**DIRECTIONS FOR THIS TASK**. Go over the data and keep only the lines that include "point".

**GIVEN INFORMATION**.
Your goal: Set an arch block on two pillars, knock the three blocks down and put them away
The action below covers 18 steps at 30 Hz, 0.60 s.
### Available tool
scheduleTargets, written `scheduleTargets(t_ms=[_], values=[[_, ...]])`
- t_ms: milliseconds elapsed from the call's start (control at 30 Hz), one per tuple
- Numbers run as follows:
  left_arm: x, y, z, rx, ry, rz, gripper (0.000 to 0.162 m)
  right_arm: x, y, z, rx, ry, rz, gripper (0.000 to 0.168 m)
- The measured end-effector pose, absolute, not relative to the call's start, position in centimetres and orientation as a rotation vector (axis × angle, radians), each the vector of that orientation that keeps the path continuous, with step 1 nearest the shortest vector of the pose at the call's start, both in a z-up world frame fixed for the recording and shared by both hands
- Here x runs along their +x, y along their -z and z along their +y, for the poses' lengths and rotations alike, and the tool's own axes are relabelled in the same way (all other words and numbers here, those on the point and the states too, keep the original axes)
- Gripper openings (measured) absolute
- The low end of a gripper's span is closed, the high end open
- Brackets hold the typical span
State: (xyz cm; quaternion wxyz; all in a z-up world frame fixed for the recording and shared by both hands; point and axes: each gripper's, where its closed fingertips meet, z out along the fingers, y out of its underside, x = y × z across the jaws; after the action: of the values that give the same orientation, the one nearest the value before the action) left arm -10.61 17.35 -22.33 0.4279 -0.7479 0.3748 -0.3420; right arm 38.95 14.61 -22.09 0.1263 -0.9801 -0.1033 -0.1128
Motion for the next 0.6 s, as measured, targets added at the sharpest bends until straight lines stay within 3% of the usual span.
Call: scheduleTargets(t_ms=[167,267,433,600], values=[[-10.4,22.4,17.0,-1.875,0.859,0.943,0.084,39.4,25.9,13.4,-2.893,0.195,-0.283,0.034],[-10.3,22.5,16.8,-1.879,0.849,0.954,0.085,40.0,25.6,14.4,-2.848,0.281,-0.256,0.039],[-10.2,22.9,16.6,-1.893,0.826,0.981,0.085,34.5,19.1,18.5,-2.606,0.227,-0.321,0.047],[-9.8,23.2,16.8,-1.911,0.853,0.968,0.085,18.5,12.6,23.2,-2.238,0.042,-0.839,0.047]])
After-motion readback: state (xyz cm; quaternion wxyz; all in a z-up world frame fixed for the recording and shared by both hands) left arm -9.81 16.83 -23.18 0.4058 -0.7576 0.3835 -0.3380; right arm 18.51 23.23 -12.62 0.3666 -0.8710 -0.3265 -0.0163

**OUTPUT BELOW**.
- Here x runs along their +x, y along their -z and z along their +y, for the poses' lengths and rotations alike, and the tool's own axes are relabelled in the same way (all other words and numbers here, those on the point and the states too, keep the original axes)
State: (xyz cm; quaternion wxyz; all in a z-up world frame fixed for the recording and shared by both hands; point and axes: each gripper's, where its closed fingertips meet, z out along the fingers, y out of its underside, x = y × z across the jaws; after the action: of the values that give the same orientation, the one nearest the value before the action) left arm -10.61 17.35 -22.33 0.4279 -0.7479 0.3748 -0.3420; right arm 38.95 14.61 -22.09 0.1263 -0.9801 -0.1033 -0.1128

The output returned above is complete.